Lawmakers concerned about the authority for Bremby to nix the power plants over their emissions of carbon dioxide—it’s not in state or federal law—immediately leapt to the conclusion that Bremby is gathering information about other sources of carbon dioxide, probably with an eye toward reducing carbon dioxide emissions from things other than massive coal-fired power plants. Say, school buildings, hospitals, manufacturing plants, office buildings and food processing plants across the state.

That suspicion by lawmakers changes the debate considerably. It’s not just a plant out west; it’s boilers in nearly every House and Senate district in the state.

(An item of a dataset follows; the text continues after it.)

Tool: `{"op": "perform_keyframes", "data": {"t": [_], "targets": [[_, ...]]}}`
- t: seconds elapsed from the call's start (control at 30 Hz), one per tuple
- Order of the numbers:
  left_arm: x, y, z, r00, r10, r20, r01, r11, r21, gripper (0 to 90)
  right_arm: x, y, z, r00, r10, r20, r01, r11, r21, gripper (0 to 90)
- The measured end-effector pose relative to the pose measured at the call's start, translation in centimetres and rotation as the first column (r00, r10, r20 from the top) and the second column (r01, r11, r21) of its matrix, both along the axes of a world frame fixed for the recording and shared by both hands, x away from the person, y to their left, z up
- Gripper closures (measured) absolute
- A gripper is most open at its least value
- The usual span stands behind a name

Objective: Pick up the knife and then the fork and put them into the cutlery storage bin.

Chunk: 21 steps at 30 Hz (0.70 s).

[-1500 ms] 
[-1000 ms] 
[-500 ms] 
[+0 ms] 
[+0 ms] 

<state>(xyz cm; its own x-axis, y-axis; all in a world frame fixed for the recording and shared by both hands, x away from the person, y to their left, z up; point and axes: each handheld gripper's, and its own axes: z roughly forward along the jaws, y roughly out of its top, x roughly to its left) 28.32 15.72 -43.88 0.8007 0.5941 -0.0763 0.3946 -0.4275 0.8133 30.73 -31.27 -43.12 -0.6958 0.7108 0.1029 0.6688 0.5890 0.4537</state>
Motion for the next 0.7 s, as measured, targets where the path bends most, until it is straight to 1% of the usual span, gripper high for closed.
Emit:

Nobody’s really a fan of carbon dioxide, but it is one thing to worry about 11 million tons of it from one source and another to worry about smaller amounts rising from each legislator’s district.

That’s your best indication that this power plant issue isn’t over yet.

It could be settled as soon as election night, or shortly after, when the coal plant fans total up the votes from newly elected members of the Legislature and figure whether they can just run another bill to override Bremby’s decision on the Holcomb plants. Or, it might take a campaign against Bremby’s meddling with smaller sources of carbon dioxide emissions dotting the state now. That’ll require some fairly sophisticated footwork by the power plant fans but it’s probably doable, and it means that in all likelihood, there’s at least another legislative session that is dominated, or near-dominated, by the coal plant issue.